The melon seed is a suitable source of potassium, phosphorus (phosphate) and magnesium, sulfur and even in the ease of seed honeydew or smooth. The proteins were extracted sequentially, using water, saline, alcohol (2-propanol) and alkali (pH 9.5 borate buffer), which has allowed us to determine that more and better protein extracted with saline. Moreover, the oil extracted is amber and pleasant smell. The inhibitory activity against trypsin was measured and virtually zero, indicating that this protein can be eaten raw without worrying about this. Measuring inhibitory activity was performed by a spectrophotometric method using a synthetic substrate and. The mineral content of the seed is similar to other (beans, corn, chokecherry) but highlights the presence of molybdenum.
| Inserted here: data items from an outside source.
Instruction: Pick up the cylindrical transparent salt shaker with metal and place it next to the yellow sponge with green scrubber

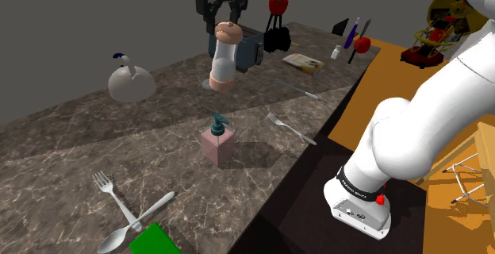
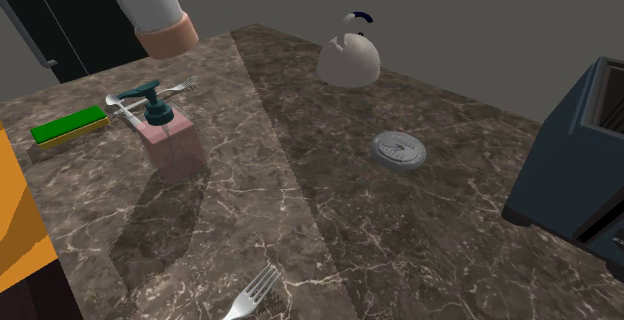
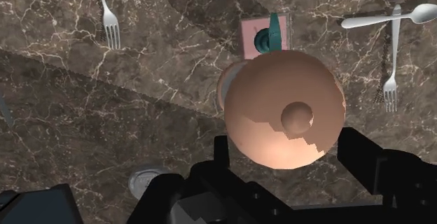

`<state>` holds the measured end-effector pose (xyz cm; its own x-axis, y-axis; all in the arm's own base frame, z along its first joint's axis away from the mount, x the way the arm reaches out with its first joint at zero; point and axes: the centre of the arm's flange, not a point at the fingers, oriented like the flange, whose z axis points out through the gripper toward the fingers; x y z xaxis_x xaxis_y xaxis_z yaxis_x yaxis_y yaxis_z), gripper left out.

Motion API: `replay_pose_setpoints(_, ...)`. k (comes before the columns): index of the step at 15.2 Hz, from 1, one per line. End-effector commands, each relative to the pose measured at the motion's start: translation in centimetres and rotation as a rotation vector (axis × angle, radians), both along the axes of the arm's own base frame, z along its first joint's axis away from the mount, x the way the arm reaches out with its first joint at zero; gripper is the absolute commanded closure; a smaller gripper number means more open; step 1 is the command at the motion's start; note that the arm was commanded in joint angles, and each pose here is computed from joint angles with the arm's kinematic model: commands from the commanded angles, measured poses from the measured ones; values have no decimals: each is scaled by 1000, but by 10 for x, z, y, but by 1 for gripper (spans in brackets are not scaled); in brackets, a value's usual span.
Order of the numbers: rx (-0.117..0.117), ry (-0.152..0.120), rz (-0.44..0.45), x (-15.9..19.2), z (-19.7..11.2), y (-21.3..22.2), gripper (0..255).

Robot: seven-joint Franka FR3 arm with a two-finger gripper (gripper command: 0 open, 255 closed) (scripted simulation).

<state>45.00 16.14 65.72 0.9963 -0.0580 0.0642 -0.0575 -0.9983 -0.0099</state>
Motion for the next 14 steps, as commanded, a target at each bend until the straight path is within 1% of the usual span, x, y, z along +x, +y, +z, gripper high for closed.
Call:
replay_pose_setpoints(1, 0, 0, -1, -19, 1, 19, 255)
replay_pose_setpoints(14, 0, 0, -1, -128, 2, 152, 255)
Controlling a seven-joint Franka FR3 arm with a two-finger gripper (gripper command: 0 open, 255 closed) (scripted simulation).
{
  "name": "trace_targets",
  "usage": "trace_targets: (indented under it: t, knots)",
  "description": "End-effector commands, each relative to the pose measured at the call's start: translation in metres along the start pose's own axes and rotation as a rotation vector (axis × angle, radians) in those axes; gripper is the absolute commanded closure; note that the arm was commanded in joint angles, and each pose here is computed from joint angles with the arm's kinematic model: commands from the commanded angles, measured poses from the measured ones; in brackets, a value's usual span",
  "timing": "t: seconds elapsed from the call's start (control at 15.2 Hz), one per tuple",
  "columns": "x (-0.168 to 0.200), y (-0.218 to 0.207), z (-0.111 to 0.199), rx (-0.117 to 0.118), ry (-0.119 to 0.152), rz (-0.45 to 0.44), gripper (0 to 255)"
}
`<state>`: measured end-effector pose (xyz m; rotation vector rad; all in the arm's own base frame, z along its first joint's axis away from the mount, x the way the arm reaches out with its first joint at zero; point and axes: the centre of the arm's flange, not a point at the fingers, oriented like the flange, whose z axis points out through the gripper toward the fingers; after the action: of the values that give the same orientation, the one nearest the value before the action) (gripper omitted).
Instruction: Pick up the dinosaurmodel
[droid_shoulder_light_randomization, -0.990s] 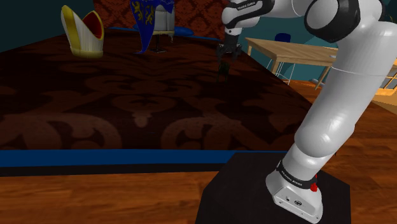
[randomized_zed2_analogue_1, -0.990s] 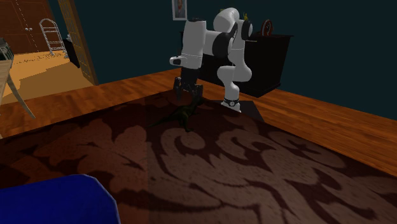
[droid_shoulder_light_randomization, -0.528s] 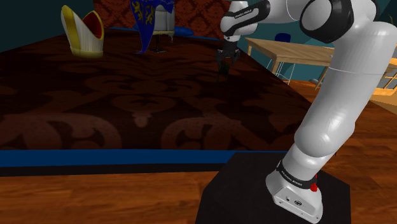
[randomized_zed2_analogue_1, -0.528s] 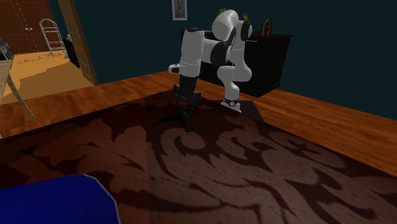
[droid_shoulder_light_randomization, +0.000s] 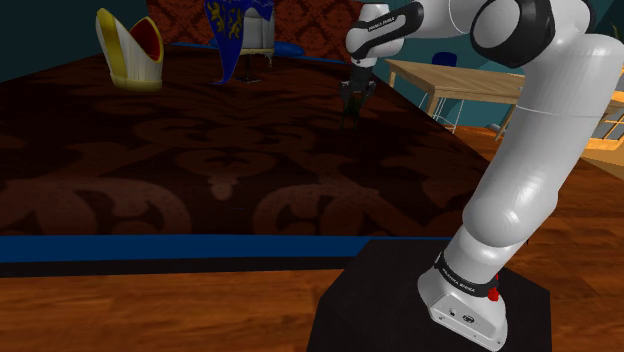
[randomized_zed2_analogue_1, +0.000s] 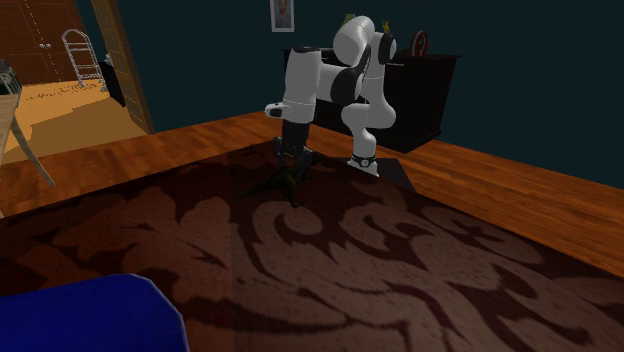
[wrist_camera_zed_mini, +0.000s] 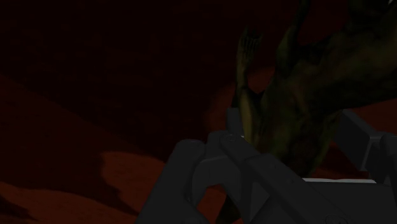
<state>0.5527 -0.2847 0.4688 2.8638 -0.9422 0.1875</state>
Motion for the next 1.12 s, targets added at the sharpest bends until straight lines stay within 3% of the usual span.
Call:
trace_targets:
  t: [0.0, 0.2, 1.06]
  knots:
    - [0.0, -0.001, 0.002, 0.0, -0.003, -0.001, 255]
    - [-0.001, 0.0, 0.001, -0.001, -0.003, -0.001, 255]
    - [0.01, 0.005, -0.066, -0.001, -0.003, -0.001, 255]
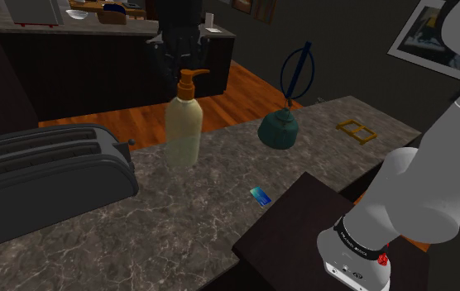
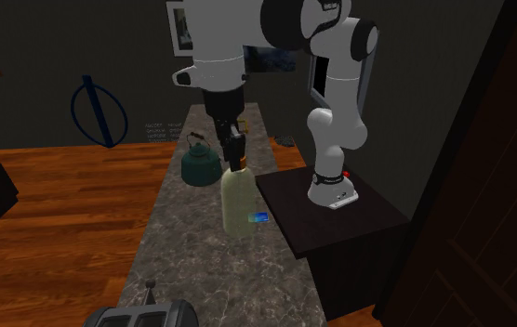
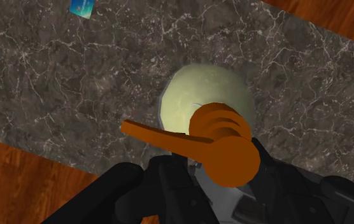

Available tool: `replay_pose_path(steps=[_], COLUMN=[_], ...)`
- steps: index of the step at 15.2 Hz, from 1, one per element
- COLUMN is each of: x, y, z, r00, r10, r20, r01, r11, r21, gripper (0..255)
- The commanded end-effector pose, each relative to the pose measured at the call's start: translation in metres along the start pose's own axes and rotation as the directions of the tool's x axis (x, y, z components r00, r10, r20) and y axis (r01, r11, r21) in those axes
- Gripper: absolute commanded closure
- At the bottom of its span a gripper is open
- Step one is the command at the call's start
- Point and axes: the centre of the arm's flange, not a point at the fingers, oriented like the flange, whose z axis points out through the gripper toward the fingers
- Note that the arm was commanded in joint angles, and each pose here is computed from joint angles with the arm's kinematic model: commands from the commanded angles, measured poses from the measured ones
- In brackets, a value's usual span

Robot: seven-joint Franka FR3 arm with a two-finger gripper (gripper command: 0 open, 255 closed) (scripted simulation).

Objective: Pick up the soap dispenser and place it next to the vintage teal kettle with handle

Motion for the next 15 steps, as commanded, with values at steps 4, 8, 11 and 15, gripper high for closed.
replay_pose_path(steps=[4,8,11,15], x=[-0.002,-0.003,0.003,0.017], y=[0.001,0.002,0.027,0.078], z=[-0.027,-0.048,-0.049,-0.049], r00=[1.0,1.0,1.0,1.0], r10=[0.0,0.0,0.0,0.0], r20=[0.0,0.0,0.0,0.0], r01=[0.0,0.0,0.0,0.0], r11=[1.0,1.0,1.0,1.0], r21=[0.0,0.0,0.0,0.0], gripper=[255,255,255,255])
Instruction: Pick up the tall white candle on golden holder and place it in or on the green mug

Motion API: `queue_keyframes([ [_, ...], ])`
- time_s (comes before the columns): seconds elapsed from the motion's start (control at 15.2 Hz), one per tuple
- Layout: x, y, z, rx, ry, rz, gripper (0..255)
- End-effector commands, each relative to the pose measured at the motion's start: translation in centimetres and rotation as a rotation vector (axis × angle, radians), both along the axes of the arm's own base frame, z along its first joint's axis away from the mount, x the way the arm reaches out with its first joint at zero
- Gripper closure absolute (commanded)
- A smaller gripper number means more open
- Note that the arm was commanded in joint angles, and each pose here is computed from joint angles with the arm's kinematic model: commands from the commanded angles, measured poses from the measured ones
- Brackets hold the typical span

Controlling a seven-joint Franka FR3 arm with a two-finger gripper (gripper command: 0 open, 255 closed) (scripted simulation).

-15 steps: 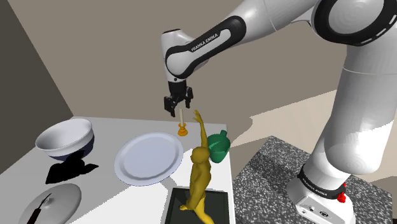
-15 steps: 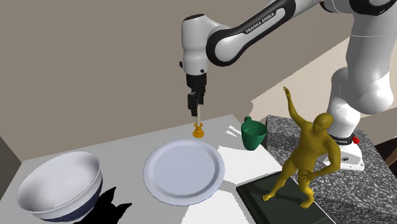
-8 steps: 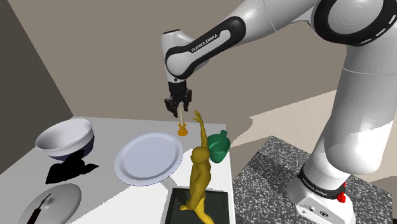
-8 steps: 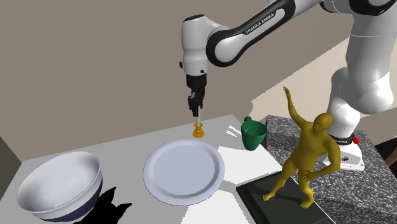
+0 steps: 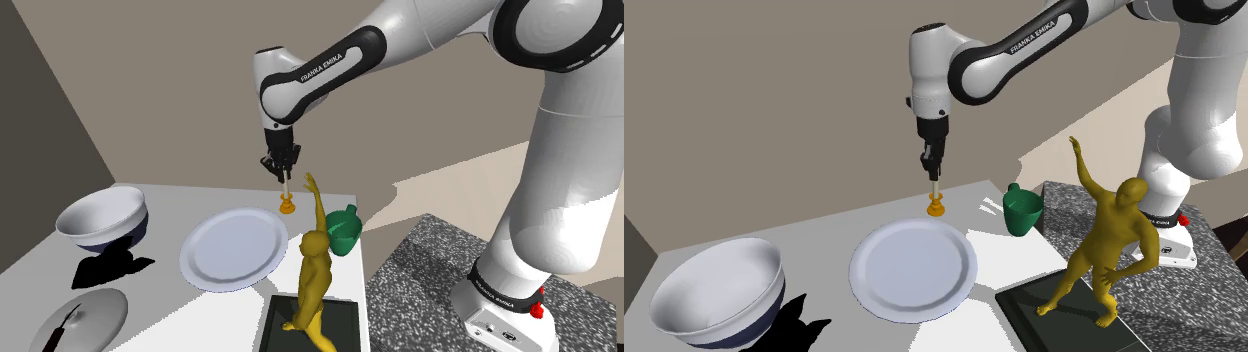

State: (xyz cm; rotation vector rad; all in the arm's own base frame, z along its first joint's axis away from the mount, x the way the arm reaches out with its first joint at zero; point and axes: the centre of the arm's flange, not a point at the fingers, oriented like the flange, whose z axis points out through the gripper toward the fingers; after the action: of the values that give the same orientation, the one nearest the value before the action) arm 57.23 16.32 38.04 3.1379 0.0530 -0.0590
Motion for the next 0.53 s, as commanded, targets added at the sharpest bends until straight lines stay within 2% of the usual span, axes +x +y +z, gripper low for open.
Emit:
queue_keyframes([
  [0.0, 0.0, 0.0, 0.0, 0.0, 0.0, 0.0, 255],
  [0.46, 0.0, 0.0, 3.7, 0.0, 0.0, 0.0, 255],
])
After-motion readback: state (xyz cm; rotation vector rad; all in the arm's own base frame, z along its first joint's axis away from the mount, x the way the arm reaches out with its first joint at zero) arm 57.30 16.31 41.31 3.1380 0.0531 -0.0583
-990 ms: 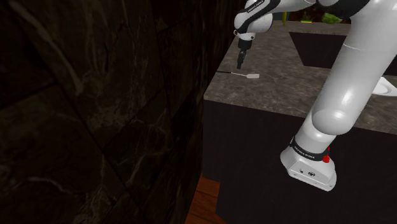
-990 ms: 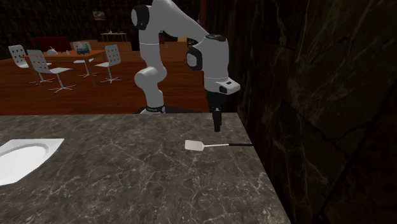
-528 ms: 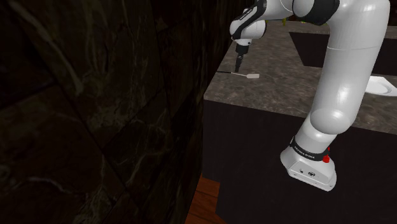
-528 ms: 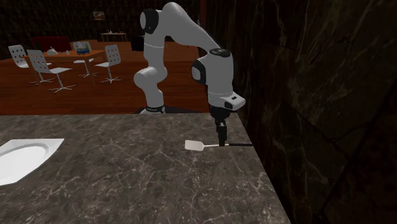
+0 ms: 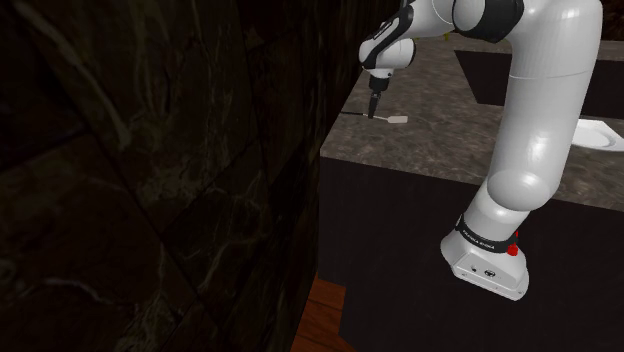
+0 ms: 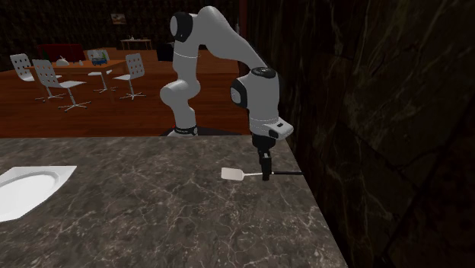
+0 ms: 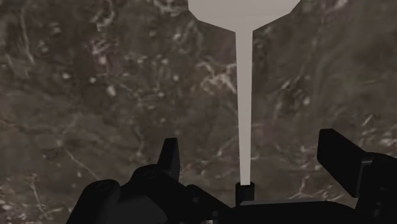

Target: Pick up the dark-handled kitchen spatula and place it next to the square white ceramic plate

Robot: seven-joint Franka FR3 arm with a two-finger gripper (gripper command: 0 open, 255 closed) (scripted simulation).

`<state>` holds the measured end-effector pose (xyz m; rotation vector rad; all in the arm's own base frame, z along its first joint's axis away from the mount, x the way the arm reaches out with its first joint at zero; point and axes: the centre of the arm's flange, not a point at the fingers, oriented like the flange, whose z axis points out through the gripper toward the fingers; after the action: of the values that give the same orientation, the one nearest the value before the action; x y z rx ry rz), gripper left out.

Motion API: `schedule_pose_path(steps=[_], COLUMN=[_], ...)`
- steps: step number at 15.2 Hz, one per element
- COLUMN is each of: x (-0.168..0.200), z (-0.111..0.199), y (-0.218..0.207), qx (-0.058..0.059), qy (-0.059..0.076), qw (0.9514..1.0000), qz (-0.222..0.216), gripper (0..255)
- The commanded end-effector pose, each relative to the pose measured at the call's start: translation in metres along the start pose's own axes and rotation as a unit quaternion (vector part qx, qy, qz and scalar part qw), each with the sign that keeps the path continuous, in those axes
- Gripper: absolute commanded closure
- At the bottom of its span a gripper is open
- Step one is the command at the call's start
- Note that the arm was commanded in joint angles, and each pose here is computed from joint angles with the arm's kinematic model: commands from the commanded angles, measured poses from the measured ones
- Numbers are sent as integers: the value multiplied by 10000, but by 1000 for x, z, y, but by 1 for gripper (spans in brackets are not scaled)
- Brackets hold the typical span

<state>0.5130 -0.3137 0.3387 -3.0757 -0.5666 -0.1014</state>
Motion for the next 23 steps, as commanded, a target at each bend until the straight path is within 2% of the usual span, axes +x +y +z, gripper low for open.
schedule_pose_path(steps=[1,3,4,13,23], x=[0,0,0,0,3], z=[0,0,0,0,-52], y=[0,0,0,0,0], qx=[-1,0,0,-1,-1], qy=[1,0,0,1,1], qw=[10000,10000,10000,10000,10000], qz=[0,0,0,0,0], gripper=[0,0,255,255,255])
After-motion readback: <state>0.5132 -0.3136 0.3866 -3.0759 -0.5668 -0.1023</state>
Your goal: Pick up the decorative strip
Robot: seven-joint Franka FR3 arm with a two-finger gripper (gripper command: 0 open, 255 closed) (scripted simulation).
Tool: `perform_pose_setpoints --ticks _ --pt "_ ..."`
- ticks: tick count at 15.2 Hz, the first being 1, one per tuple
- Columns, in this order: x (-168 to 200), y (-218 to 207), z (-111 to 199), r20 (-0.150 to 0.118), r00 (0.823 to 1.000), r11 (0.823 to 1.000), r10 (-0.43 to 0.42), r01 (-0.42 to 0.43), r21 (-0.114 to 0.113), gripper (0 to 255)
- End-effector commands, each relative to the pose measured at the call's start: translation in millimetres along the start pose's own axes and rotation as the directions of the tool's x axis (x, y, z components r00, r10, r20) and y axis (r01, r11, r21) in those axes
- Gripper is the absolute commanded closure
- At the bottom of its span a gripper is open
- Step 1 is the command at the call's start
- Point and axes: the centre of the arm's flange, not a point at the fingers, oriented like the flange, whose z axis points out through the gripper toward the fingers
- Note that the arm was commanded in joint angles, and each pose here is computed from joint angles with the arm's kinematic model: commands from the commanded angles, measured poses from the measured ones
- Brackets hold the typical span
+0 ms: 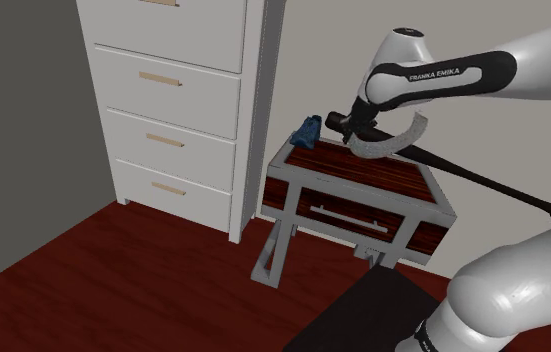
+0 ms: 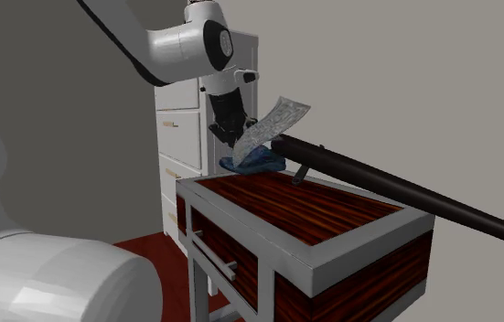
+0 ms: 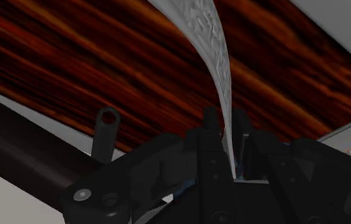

The protein is also extracted at different pH, which allows us to know that does not dissolve well in acidic solution, but if it can dissolve in neutral pH or alkaline. This would allow use in foods with this feature. The melon seed contains 35% oil, which makes it susceptible to profit for the extraction of this, either for human use or biodiesel (^{Dubois et al., 2007}). This could be particularly suitable, human use in areas where caloric intake is deficient; i.e. marginalized and rural areas (^{Leyva and Pérez, 2015}). To be collected and used melon seed could certainly be equated with pumpkin in terms of volume handled. They exist in the flour to prepare horchata market, which apparently contain rice flour and lots of sugar; it is more healthy and nutritious definitely a flour-based melon seed; She was tested to combine it with amaranth flour to improve its amino acid composition, achieving good acceptance among testers. This was rated as very good in flavor, acidity and appearance.

Conclusions

The electrophoretic profile of the protein fractions of the materials used as well as the electrophoretic profile of cryoprecipitated protein materials used similar types of proteins. The cryoprecipitation of proteins yielded well-defined bands, enabling proposed technique as a method of fractionation. The cantaloupe and honeydew have a similar amount of protein; 2, 3, 4 pH not extracted protein. The melon seed protein to the diet could be integrated either as a protein extract or consuming the seeds, as apparently, it is easily digestible for not being rich in protease inhibitors. The oil content was higher in the cantaloupe that in the honeydew; this makes possible its use for food purposes or even for obtaining biodiesel. The melon seed is a suitable source of minerals, especially potassium, phosphorus (phosphate) and magnesium.